Antigone (nome d’arte di Eugenia Giancaspro), trasmette in un attimo la sua passione per la poesia e la lingua dei segni (Lis). Lo capisci subito quando si esibisce ai Poetry Slam, le competizioni (in tutta Italia) in cui i poeti gareggiano tra loro recitando i propri versi.
Ma non solo. Eugenia, originaria di Benevento, classe 1990 e da poco trasferitasi a Milano, ha sfruttato appieno il suo anno di servizio civile (2017-2018) ideando il “Progetto Margini”. Andando oltre il compito iniziale, quello di realizzare iniziative per l’inclusione dei migranti in città, ha esteso l’iniziativa anche alle persone sorde. L’abbiamo intervistata.
Intervista realizzata in collaborazione con I. Capitanio
Presentati…
«Sono Eugenia, nata a Benevento. Da ottobre sono interprete e assistente alla comunicazione per le persone sorde a Milano. E poi sono anche Antigone».
Allora, chi è Antigone?
«Antigone è il mio alter ego, è la parte esteriore, che viene fuori quando mi interfaccio con persone che conosco poco, quando organizzo eventi culturali o sociali e quando scrivo e recito poesie».
Da quanto scrivi e cosa scrivi?
«Recito pubblicamente dal 2017. Scribacchio però nella mia stanza da tempo e ho collaborato con qualche giornale universitario. Quando ero più piccola tenevo diari. Due anni fa ho iniziato a partecipare ai Poetry Slam. Le tematiche sono varie».
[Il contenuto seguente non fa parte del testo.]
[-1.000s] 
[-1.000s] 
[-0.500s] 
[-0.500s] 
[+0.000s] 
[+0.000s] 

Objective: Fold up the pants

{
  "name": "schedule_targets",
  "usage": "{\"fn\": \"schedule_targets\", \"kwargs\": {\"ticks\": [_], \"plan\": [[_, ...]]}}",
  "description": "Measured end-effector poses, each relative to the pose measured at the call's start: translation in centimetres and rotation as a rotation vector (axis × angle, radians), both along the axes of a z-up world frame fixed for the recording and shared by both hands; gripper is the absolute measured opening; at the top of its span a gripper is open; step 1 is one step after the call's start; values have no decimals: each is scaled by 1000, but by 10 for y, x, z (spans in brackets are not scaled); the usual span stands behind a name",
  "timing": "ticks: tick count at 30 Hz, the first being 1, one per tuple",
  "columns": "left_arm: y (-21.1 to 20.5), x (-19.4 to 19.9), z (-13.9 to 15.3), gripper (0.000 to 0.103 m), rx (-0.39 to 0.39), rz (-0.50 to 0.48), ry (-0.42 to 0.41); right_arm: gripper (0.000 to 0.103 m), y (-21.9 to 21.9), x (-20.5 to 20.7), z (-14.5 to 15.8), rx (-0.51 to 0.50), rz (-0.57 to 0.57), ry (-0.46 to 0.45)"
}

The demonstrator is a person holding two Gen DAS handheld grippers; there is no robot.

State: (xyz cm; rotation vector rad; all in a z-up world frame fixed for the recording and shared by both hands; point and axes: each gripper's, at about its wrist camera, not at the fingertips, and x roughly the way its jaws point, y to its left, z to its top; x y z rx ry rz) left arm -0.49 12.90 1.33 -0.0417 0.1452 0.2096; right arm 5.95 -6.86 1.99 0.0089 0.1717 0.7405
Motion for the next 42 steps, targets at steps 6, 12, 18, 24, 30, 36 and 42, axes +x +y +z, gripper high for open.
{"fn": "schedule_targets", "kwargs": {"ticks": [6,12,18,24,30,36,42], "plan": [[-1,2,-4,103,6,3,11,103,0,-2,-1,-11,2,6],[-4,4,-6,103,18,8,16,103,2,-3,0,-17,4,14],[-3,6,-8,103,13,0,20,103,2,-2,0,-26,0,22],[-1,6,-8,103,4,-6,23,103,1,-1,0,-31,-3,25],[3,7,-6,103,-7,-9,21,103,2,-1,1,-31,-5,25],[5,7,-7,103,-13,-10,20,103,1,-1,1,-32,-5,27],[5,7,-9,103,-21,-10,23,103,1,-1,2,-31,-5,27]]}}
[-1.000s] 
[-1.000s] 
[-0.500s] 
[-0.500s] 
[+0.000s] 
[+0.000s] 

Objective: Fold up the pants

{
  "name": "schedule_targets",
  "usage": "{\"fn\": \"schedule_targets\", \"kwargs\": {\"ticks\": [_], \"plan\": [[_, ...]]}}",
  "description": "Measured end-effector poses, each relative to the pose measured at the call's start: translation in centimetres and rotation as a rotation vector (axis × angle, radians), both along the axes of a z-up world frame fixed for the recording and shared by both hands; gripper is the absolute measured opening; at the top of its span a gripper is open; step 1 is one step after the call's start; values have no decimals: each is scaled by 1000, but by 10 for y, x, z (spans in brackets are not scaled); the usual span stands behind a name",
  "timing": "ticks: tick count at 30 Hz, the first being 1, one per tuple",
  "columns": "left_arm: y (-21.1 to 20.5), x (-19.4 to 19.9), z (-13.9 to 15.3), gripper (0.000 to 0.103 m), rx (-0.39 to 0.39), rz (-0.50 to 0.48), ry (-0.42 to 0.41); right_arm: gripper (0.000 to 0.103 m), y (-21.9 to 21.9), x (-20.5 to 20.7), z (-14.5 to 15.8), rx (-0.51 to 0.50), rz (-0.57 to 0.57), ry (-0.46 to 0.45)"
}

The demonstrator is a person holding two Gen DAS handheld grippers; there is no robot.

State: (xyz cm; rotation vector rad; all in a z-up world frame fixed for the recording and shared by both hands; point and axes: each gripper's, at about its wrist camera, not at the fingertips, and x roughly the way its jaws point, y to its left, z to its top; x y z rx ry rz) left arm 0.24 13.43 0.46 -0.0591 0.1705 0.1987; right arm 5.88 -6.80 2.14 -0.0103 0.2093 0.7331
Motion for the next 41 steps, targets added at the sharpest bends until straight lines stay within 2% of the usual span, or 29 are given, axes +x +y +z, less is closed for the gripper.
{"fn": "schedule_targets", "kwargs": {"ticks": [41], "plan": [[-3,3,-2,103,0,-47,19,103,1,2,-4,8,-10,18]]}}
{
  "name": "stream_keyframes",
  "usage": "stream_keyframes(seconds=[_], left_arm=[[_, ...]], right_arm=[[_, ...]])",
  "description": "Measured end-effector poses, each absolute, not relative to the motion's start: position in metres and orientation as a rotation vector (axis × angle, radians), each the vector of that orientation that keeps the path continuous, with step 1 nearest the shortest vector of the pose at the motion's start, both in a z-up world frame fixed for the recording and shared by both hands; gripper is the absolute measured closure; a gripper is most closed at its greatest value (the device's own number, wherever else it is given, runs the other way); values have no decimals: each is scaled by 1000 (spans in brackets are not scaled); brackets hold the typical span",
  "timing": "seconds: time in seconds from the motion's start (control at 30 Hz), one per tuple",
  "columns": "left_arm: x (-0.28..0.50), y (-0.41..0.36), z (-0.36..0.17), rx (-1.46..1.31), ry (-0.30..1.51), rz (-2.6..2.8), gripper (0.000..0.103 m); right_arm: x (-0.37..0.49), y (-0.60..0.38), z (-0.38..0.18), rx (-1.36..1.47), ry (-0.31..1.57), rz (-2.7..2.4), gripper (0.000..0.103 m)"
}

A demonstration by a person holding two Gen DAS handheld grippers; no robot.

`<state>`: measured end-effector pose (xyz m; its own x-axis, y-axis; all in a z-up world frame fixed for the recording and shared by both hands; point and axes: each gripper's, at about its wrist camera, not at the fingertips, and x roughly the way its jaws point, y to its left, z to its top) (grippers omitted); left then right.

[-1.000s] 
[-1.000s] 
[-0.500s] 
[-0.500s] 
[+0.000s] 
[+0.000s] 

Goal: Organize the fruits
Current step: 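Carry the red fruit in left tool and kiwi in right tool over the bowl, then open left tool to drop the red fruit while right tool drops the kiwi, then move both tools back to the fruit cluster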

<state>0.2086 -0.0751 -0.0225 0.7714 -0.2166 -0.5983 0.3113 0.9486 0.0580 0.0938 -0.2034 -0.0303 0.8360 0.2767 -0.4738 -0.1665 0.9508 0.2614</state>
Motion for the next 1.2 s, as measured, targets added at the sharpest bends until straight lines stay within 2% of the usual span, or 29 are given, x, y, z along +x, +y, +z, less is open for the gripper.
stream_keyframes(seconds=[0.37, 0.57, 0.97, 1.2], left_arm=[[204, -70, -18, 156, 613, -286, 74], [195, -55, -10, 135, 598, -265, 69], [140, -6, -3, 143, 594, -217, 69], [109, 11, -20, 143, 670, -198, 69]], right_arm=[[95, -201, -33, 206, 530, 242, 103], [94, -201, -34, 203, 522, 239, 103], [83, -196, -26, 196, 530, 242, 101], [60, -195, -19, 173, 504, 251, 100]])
Oggi accompagni i tuoi Slam Poetry con la Lingua dei Segni (LIS). Lo hai introdotto fin da subito nelle tue esibizioni?
«No, ho introdotto la lingua dei segni dopo aver cominciato a fare slam assiduamente. All’inizio non avevo la giusta disinvoltura. L’ho inserita in una piccola poesia e a poco a poco ho notato che le persone si incuriosivano molto.
Così, slam dopo slam, le ho tradotte tutte. Mi sono sentita sempre più a mio agio, e ho superato l’esame da interprete Lis recitando “Tamburi di settembre” davanti alla commissione esaminatrice».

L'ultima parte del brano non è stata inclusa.